First, we’re a distributed company and avoid anything that ties us to a specific geography. We have permanent staff in various parts of the US and Europe, we’ve engaged for periods of time with contractors from around the globe, and we want everyone to be on an even playing field. Initially that meant we didn’t let hardware live in the office space we got when we were just a few folks in Baltimore so we would force ourselves to do everything remotely. Then came the day we had a major problem and all of our Baltimore folks were unavailable. While our data center has remote hands that can help out, it’s a lot slower than if you’re directly on site. What could have been a 10 minute glitch became a 3 hour outage. Not cool. Discussing it internally we realized that our Data Center really tied us to staff near it, and that’s just not what we’re up for.

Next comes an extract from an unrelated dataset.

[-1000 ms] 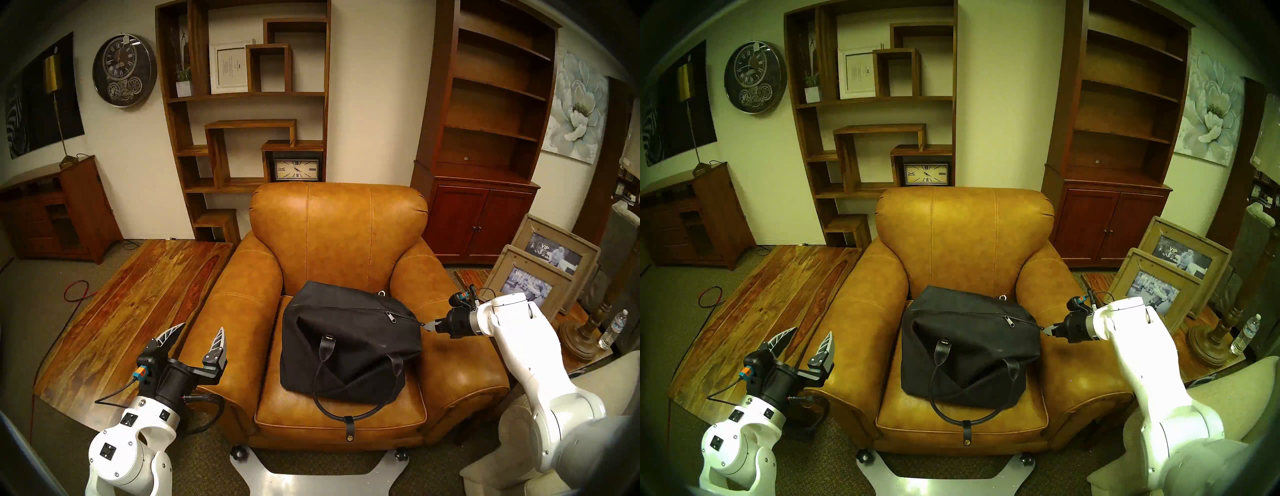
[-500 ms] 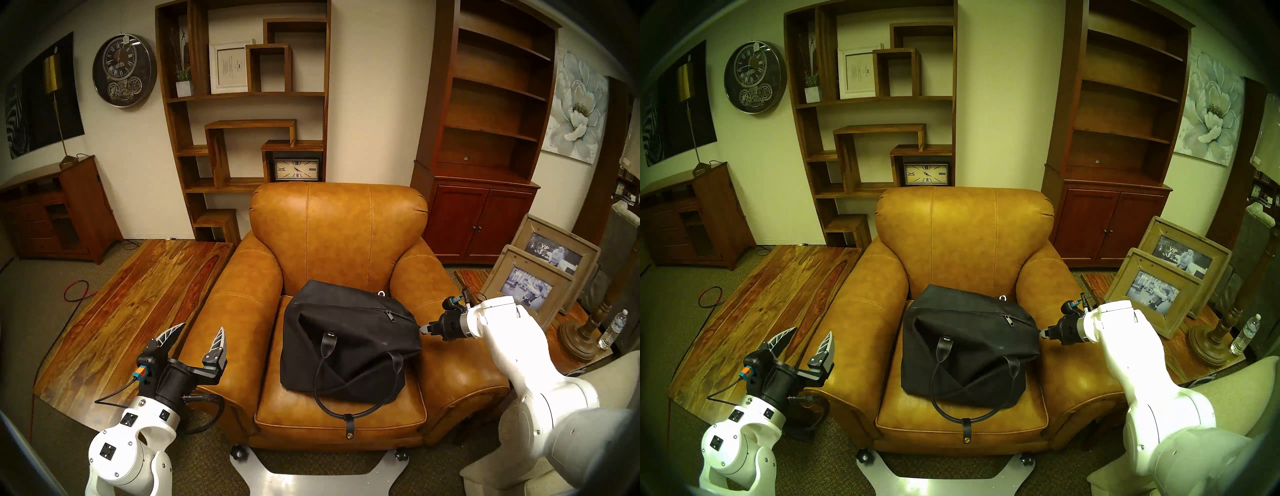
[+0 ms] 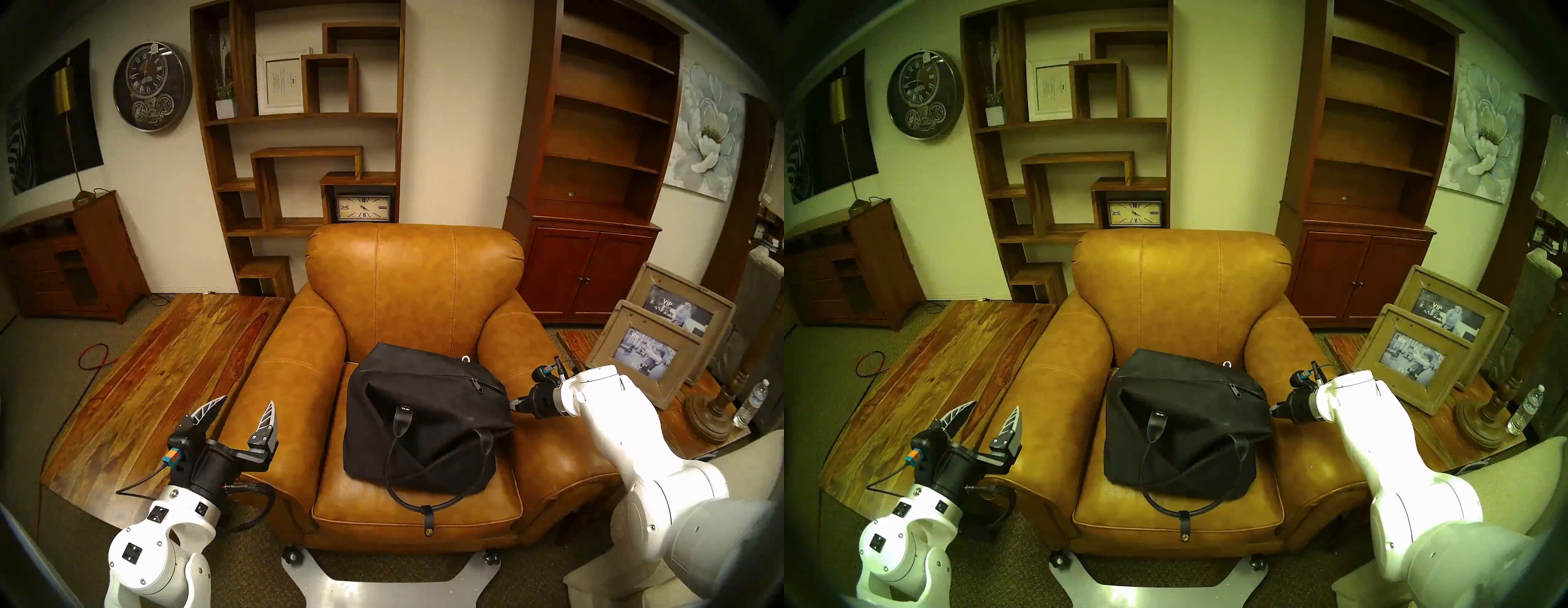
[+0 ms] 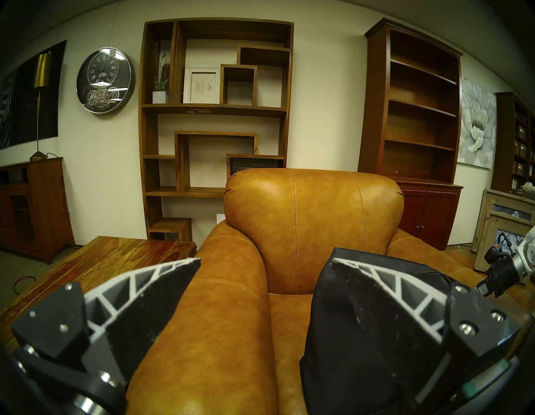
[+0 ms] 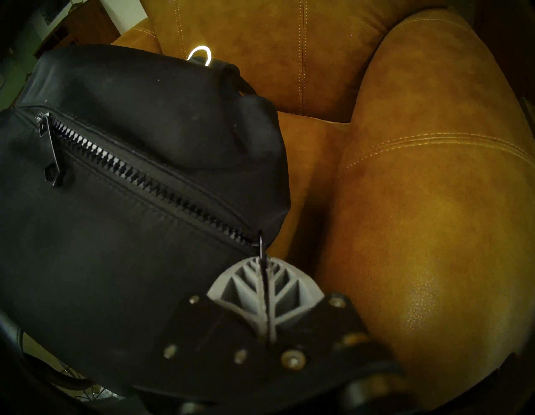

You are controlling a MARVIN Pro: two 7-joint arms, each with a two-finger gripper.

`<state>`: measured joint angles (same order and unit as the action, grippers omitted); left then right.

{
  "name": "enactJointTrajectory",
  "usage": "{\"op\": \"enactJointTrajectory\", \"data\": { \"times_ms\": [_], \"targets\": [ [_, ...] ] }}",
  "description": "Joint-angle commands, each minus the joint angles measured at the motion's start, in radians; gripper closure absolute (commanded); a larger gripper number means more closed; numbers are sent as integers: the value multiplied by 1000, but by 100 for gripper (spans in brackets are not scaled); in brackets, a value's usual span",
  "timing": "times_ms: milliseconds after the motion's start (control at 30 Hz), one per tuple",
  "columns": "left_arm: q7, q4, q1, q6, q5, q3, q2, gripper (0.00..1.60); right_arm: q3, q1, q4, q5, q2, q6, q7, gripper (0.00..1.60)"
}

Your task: Open a bag with a zipper

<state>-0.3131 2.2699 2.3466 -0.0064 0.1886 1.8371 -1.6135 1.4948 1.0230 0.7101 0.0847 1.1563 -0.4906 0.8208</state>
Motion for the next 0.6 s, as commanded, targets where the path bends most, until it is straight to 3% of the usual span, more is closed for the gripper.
{"op": "enactJointTrajectory", "data": {
  "times_ms": [0, 33, 67, 133, 400, 567],
  "targets": [
    [-2, 23, 1, -1, -2, 0, 2, 0, 12, 89, 127, -3, -23, 15, -2, 160],
    [-2, 23, 1, -1, -1, 0, 2, 0, 6, 89, 119, 7, -22, 38, -12, 154],
    [-2, 23, 1, -1, -1, 0, 2, 0, 13, 112, 153, 7, -24, 39, -22, 139],
    [-2, 22, 0, -2, -1, 0, 2, 0, 23, 110, 173, 8, -37, 75, -30, 0],
    [-1, 13, -5, -4, 0, 0, 2, 0, 120, 138, 282, -33, -115, 113, -9, 0],
    [-1, 9, -6, -4, 0, 0, 1, 0, 161, 165, 335, -56, -123, 126, 15, 0]
  ]
}}
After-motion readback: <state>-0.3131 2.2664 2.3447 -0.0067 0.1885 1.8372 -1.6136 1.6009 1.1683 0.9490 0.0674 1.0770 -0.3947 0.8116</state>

Second, we’ve grown a lot in the last few years and we want to keep growing where our customers are. We push a lot of traffic into Europe and want to set up a presence there as well as in the US. It’s simpler for us to do that if we’re already running in a large world-wide network of data centers. We’re not keen to have to purchase and maintain our own hardware in another country so this is another driver towards Azure or AWS.
Looking for Blue Skies
In the final analysis, Azure comes up the clear winner. Everything we’re looking to do over the next few years is available today and at a better total cost (based on published pay-as-you-go costs) than AWS. We’re already operating in two Azure data centers and we’ve gained a fair bit of operational experience with it. We’re going all in - our goal is to shut down our data center by June of 2016. We’ve got a lot of services to move and we want it to be as seamless as possible for our customers. Our goal is the only thing you’ll notice as we move services is that they’re better. We’re making a service-by-service plan for migration: Some things will be easy (like the My.GibraltarSoftware.Com web site) and others more complicated - like our internal build & validation environments and our WWW site. Our goal is to maximize how native we can run in Azure - try to not just lift and shift virtual machines but instead use Azure Web Apps. This way we maximize the opportunities for improving availability and performance and reducing our IT burden. Because we want every minute of our day to benefit you, our customer. If it doesn’t, it’s waste and we want it gone.
We’ll post more as we go along - what we’re running into, how we’ve addressed it, really anything behind the scenes that might be interesting to someone else looking to move everything to the cloud!